Apesar de considerar que a organização tem flexibilidade suficiente para responder aos impactos mais diretos da pandemia na vida dos migrantes, António Vitorino reconhece que a verdadeira questão vai pôr-se no longo prazo.
"A questão prende-se, sobretudo, com as consequências económicas e sociais que a pandemia vai acarretar" e "os imigrantes são, normalmente, as pessoas mais vulneráveis nas sociedades, são os primeiros a perder o emprego, designadamente as mulheres e as raparigas [que] são particularmente vulneráveis, sujeitas a exploração, a abusos, a violência sexual", disse.
Por isso, neste momento, a principal preocupação "é que a recuperação económica e social que vai ter de ser feita a seguir à pandemia não exclua ninguém e designadamente não exclua os imigrantes, porque podem e devem dar um contributo positivo para essa recuperação nos países de acolhimento", acrescentou.
Com mais três anos de mandato na OIM, o diretor-geral apontou a retoma da circulação das pessoas à escala global como o desafio do futuro.
"Não há recuperação económica e social sem retoma do comércio internacional e o comércio internacional é indissociável da mobilidade humana.

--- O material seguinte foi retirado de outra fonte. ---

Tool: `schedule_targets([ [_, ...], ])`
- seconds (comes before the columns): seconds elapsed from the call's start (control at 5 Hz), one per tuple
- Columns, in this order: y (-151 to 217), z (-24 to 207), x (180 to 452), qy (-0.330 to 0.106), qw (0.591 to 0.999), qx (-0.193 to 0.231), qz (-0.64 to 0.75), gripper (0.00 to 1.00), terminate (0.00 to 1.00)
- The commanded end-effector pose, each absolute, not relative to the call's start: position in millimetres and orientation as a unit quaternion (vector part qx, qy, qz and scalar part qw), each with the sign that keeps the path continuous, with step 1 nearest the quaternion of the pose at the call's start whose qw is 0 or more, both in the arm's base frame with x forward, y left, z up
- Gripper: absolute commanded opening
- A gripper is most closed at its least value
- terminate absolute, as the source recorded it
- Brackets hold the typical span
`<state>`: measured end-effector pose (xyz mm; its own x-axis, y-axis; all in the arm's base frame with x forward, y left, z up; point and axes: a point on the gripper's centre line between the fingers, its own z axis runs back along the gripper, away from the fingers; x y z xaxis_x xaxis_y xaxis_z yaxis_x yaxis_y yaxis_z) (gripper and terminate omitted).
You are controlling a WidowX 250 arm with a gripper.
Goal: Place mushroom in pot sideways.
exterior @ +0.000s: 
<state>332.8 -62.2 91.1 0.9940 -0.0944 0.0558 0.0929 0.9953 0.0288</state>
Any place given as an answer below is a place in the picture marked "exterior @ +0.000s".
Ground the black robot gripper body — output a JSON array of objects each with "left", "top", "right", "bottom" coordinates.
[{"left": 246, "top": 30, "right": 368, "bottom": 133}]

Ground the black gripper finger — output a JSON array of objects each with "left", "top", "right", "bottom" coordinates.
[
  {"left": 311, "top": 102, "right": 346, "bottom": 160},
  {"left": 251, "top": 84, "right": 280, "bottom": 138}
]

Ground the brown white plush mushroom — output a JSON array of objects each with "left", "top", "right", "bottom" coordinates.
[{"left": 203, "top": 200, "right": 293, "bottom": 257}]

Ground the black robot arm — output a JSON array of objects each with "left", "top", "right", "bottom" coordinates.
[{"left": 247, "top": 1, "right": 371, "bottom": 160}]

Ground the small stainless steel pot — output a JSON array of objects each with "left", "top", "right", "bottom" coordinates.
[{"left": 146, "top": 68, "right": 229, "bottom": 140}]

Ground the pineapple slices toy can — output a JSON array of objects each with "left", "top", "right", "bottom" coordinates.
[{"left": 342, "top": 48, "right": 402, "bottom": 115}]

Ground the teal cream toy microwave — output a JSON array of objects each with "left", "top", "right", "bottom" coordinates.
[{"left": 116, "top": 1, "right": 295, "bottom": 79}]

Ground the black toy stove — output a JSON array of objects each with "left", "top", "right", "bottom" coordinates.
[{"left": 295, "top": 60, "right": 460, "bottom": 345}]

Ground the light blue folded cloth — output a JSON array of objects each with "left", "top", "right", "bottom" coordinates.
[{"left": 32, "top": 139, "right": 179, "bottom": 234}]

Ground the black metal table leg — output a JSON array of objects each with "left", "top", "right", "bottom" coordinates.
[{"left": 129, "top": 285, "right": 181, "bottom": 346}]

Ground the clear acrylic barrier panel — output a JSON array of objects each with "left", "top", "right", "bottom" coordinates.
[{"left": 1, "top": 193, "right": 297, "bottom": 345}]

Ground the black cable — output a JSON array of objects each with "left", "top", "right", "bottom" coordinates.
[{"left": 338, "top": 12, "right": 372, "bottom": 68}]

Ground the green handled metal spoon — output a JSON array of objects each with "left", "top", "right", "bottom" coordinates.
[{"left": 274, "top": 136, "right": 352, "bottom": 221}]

Portanto, o grande desafio que temos agora à frente é [saber] como é que vamos retomar a circulação das pessoas à escala global - as viagens, o turismo, as migrações, a proteção internacional para os refugiados - numa situação em que, cada vez mais, as questões sanitárias" vão ser incorporadas nos sistemas de controlo de fronteiras, defendeu.
Mas a covid-19 não alterou só a circulação das pessoas.
Segundo o diretor da OIM, a pandemia alterou as rotas de migração e reforçou sentimentos tão opostos como a xenofobia nuns casos e a integração noutros.
No caso das rotas, António Vitorino aponta para as diferenças que se verificaram no Mediterrâneo.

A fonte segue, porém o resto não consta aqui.